Tuesday, December 27, 2011

Fuck You, Virginia!

Newt Gingrich can't be on the ballot in his state of residence, Virginia, because nobody bothered to collect the required 10K signatures.  To recap, via DR:
Serial adulterer and self-proclaimed smartest blow job aficionado in the room Newt Gingrich didn't know how to file to run for Virginia's Goat Rodeo. Then Newticles compared his failure to the attack on Pearl Harbor. Then Newticles declared that his campaign will hold the mother of all write-in campaigns. Then Newticles learned that write-in campaigns are against the law in Virginia.
Look, this is bullshit - Newt Gingrich is a BIG THINKER - he doesn't have time to go around making sure people are collecting fucking signatures!!!  Newt's about BIG IDEAS and then using hyperbole to explain to those with smaller brains than him (ie, everybody) why his big idea is amazing.  Sometimes it takes several attempts to get people to grasp why any one of his ideas is so amazing, which takes time.  Anybody can DO stuff; look at me: I'm typing!  I'm typing this, now I'm typing this, look.
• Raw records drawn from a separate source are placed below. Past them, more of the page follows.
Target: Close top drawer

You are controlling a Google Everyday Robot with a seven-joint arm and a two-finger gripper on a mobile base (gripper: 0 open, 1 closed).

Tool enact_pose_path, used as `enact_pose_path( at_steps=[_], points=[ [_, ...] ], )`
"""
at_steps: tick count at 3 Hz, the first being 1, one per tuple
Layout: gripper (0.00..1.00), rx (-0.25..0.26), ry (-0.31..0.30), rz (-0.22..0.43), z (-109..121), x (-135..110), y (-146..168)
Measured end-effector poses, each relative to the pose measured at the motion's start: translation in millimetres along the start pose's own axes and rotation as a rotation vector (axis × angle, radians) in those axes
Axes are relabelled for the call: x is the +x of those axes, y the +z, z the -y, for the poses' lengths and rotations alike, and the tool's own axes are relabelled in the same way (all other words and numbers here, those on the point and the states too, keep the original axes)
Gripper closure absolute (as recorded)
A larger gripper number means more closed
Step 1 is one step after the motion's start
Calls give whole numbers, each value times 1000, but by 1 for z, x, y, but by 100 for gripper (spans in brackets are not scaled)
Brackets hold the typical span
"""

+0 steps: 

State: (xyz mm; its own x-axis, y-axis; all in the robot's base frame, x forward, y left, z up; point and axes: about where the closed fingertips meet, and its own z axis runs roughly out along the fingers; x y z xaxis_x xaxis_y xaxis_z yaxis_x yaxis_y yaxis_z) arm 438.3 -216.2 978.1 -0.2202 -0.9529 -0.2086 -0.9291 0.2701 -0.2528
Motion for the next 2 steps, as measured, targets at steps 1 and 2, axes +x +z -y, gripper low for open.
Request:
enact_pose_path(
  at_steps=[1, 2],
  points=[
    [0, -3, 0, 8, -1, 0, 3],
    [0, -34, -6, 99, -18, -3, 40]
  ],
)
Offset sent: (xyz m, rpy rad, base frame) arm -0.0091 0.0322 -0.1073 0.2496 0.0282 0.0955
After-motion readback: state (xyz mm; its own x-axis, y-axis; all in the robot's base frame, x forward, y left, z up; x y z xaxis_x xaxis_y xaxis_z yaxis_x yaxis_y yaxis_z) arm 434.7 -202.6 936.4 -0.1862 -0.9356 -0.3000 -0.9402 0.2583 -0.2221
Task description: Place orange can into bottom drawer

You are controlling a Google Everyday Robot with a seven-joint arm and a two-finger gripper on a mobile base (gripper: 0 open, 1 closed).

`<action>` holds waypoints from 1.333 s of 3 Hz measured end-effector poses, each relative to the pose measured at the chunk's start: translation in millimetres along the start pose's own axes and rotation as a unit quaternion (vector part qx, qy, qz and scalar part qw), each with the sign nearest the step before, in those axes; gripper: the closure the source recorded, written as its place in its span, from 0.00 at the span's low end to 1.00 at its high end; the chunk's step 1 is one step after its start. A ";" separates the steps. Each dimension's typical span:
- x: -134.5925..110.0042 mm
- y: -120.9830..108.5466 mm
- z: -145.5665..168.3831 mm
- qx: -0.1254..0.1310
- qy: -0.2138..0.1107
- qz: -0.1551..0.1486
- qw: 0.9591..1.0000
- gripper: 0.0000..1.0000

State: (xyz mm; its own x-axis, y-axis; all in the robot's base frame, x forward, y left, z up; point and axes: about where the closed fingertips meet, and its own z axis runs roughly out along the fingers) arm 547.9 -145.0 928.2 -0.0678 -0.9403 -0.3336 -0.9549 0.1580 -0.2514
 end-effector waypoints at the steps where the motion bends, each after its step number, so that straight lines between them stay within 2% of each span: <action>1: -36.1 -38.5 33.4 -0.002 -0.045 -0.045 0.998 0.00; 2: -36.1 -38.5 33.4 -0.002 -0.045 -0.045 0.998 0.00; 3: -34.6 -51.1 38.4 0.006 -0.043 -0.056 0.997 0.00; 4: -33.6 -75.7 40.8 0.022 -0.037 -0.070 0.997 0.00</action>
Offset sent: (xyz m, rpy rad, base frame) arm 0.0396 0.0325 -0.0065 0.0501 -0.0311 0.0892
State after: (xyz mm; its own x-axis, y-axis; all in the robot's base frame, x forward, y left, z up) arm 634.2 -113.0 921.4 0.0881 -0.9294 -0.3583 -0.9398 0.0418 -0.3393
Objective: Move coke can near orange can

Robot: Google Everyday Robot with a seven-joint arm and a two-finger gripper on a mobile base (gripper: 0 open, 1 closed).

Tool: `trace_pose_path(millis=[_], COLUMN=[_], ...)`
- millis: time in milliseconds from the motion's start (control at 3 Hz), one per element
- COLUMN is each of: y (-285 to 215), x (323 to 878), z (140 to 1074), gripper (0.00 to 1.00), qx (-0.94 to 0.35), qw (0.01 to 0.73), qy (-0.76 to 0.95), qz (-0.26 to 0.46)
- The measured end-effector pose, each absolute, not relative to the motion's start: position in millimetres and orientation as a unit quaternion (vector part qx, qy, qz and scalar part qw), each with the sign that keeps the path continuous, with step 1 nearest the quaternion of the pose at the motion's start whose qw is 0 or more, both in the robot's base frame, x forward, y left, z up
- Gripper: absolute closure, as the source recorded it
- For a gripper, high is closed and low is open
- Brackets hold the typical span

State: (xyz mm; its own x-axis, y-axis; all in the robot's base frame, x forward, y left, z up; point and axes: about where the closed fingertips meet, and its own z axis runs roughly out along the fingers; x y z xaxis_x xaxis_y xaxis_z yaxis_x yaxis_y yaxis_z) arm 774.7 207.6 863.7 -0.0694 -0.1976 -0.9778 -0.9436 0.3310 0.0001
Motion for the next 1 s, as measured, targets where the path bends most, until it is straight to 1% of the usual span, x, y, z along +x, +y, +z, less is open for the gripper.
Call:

I am still typing!  Since I've been pecking away Newt's probably come up with three BIG IDEAS that can save humanity, so excuuuuuuuuuuuuuse the fuck outta him for not going from door to door begging for signatures like Girl Scouts selling cookies.  A collective "Newt, we're sorry" is the next thing I wanna hear out of Virginia.  And the shit better be sincere too.  Maybe accompanied with a big chocolate pie.

On a side note, it appears Rick Perry DID try to get the signatures but fell short of the 10K, giving me hope that my home state is smarter than it sometime wants us to think.